Late last month, he and his family drove 16 hours to spend the holidays with his grandparents in Amery, Wis., a small town near the Minnesota state line. Max felt fluish on Christmas Eve, seemed better the next morning but grew worse that night. The family decided to postpone the drive home and took him to a local hospital. He was transferred to a medical center in St. Paul, Minn., where he died on Dec. 29.


He'd been accepted to Oklahoma State University before the Christmas trip. And an acceptance letter from the University of Minnesota arrived in Texas while Max was sick in Minnesota, his uncle said.


Nearly 1,400 people attended a memorial service for Max two weeks ago in Texas.


"He exuded care and love for other people," Phil Schwolert said.


"The bottom line is take care of your kids, be close to your kids," he said.


On average, an estimated 24,000 Americans die each flu season, according to the Centers for Disease Control and Prevention.
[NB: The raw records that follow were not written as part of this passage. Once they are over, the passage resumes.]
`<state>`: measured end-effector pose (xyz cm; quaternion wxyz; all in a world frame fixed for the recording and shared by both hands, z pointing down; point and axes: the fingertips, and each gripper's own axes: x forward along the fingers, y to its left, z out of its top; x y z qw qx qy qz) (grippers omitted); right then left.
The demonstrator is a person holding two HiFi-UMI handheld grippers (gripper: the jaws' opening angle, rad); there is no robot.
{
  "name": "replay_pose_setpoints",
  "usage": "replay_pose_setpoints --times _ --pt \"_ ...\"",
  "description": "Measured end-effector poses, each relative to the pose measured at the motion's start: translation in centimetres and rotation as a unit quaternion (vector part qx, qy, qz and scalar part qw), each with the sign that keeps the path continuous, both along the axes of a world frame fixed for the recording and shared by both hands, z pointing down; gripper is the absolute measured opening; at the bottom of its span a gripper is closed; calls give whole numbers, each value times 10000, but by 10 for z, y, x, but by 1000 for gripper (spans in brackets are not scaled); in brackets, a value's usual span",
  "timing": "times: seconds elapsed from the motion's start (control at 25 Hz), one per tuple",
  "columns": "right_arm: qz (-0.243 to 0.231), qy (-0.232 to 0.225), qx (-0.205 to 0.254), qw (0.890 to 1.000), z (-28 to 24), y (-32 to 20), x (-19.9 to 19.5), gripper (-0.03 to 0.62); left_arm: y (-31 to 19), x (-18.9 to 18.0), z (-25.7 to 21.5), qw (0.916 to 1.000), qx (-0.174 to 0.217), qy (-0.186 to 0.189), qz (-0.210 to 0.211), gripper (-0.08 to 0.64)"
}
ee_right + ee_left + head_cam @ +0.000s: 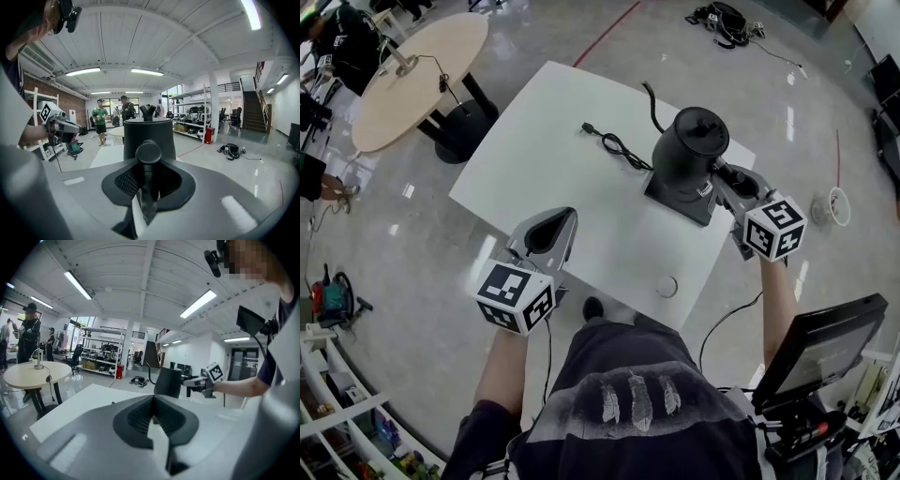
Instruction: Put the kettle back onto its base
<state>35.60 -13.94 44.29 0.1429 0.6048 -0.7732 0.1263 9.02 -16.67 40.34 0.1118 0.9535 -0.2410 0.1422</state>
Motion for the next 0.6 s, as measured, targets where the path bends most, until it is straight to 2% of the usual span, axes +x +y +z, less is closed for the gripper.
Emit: replay_pose_setpoints --times 0.44,0.6 --pt "-531 -292 -102 9981 59 -3 70 63 -1 111 24 9979 99 -394 -497 0" --pt "-673 -290 -133 9972 71 -1 68 63 13 116 29 9970 133 -525 -552 0"
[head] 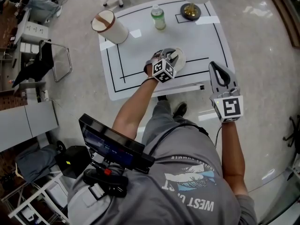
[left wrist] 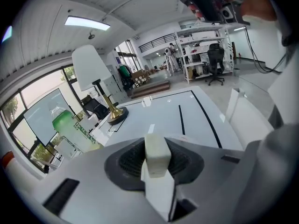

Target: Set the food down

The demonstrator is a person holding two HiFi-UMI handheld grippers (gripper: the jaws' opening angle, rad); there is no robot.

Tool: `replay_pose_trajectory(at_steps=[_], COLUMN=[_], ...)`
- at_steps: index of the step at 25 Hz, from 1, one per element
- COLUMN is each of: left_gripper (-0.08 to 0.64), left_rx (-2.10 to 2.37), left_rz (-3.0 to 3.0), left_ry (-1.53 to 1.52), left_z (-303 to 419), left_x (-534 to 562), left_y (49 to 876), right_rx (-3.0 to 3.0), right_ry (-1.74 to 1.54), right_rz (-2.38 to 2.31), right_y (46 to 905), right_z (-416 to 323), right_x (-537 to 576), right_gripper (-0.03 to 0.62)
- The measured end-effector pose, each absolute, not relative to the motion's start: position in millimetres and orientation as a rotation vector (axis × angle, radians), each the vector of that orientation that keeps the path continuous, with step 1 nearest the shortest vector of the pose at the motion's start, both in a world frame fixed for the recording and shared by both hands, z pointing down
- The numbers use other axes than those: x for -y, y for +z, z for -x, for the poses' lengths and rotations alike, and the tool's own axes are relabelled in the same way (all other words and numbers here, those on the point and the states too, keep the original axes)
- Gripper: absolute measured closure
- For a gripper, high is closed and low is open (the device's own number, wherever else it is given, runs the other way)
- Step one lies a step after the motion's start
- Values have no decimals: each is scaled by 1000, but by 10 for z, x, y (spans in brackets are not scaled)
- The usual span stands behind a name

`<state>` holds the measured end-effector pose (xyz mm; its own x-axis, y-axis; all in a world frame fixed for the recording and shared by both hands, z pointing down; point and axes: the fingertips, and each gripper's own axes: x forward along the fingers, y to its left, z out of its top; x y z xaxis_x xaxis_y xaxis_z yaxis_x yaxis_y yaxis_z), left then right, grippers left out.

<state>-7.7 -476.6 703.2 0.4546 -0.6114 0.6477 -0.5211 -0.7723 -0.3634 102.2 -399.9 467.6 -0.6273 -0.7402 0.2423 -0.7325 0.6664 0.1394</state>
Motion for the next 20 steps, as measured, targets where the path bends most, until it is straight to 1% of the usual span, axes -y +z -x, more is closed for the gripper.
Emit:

People who are elderly and with certain chronic health conditions are generally at greatest risk from flu and its complications.


The current vaccine is about 60 percent effective, and is considered the best protection available. Max Schwolert had not been vaccinated, nor had the majority of the other pediatric deaths.


Even if kids are vaccinated, parents should be watchful for unusually severe symptoms, said Lyn Finelli of the CDC.


"If they have influenza-like illness and are lethargic, or not eating, or look punky — or if a parent's intuition is the kid doesn't look right and they're alarmed — they need to call the doctor and take them to the doctor," she advised.